You can also specify a different storage location for the index by setting the dbdir parameter in the configuration file (see the configuration section). This method would mainly be of use if you wanted to keep the configuration directory in its default location, but desired another location for the index, typically out of disk occupation concerns.
The size of the index is determined by the size of the set of documents, but the ratio can vary a lot. For a typical mixed set of documents, the index size will often be close to the data set size. In specific cases (a set of compressed mbox files for example), the index can become much bigger than the documents. It may also be much smaller if the documents contain a lot of images or other non-indexed data (an extreme example being a set of mp3 files where only the tags would be indexed).
Of course, images, sound and video do not increase the index size, which means that it will be quite typical nowadays (2006), that even a big index will be negligible against the total amount of data on the computer.
The index data directory (xapiandb) only contains data that can be completely rebuilt by an index run, and it can always be destroyed safely.
If your first installation of Recoll was 1.9.0 or more recent, you can skip this section.
Xapian has had two possible index formats for quite some time.

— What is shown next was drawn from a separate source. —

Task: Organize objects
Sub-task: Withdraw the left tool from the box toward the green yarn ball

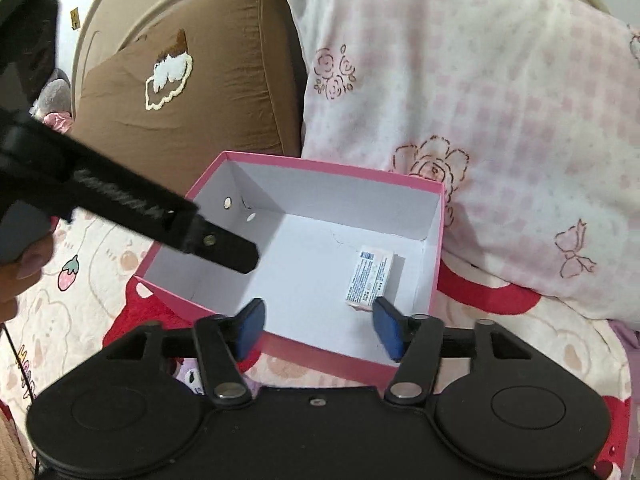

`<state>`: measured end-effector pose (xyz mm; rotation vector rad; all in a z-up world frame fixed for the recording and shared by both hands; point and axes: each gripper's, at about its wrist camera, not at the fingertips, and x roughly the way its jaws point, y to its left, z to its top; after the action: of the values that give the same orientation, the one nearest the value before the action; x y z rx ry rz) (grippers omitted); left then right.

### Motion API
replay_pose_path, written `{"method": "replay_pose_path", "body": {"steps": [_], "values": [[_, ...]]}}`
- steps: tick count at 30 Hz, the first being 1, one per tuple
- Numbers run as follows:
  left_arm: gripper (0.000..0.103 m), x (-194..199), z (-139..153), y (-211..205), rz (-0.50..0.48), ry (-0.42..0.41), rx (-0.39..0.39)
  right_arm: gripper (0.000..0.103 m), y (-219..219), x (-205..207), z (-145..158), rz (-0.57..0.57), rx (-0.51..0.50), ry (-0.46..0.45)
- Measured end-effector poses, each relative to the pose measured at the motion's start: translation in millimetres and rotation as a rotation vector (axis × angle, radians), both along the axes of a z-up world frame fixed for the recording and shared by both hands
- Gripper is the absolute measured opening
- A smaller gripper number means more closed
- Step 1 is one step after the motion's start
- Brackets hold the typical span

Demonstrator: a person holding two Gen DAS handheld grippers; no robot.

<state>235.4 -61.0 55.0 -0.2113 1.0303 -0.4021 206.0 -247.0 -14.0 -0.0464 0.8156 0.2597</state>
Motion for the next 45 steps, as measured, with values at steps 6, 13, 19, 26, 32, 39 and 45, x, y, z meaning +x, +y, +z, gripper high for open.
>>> {"method": "replay_pose_path", "body": {"steps": [6,13,19,26,32,39,45], "values": [[0.06,-25,20,14,-0.004,-0.007,0.018,0.087,-3,-24,15,-0.014,0.04,-0.011],[0.076,-53,34,25,-0.011,-0.017,0.036,0.091,-4,-44,25,-0.038,0.055,-0.011],[0.084,-74,39,36,-0.026,0.009,0.032,0.091,2,-60,33,-0.017,0.064,-0.008],[0.097,-93,32,48,0.017,-0.025,0.049,0.09,11,-75,33,0.004,0.067,0.005],[0.099,-104,20,50,-0.005,-0.001,0.034,0.09,7,-87,32,0.016,0.085,0.038],[0.1,-123,20,56,-0.068,-0.017,0.054,0.09,8,-103,26,0.032,0.087,0.073],[0.099,-144,8,59,-0.096,-0.067,0.138,0.09,11,-116,20,0.069,0.15,0.084]]}}
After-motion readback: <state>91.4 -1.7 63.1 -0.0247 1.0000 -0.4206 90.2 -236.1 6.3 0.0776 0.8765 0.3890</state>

The "old" one named Quartz, and the new one named Flint. Xapian 0.9 used Quartz by default, but could use Flint if a specific environment variable (XAPIAN_PREFER_FLINT) was set. Xapian 1.0 still supports Quartz but will use Flint by default for new index creations.
The number of disk accesses performed during indexing has been much optimized in the new Flint engine and you may see indexing times improved by 50% in some cases (compared to Quartz), typically for big indexes where disk accesses dominate the indexing time. There is also a more modest improvement of index size.
Xapian will not convert automatically an existing index from the Quartz to the Flint format. If you have an older index and want to take advantage of the new format (which can be done without setting the environment variable as of Recoll 1.8.2 and Xapian 1.0.0), you will have to explicitely delete the old index, then run a normal indexing process.
Unfortunately, using the -z option to recollindex is not sufficient to change the format, you have to delete all files inside the index directory (typically ~/.recoll/xapiandb) before starting indexing.
The Recoll index does not hold copies of the indexed documents. But it does hold enough data to allow for an almost complete reconstruction. If confidential data is indexed, access to the database directory should be restricted.
As of version 1.4, Recoll will create the configuration directory with a mode of 0700 (access by owner only). As the index data directory is by default a sub-directory of the configuration directory, this should result in appropriate protection.
If you use another setup, you should think of the kind of protection you need for your index, set the directory and files access modes appropriately, and also maybe adjust the umask used during index updates.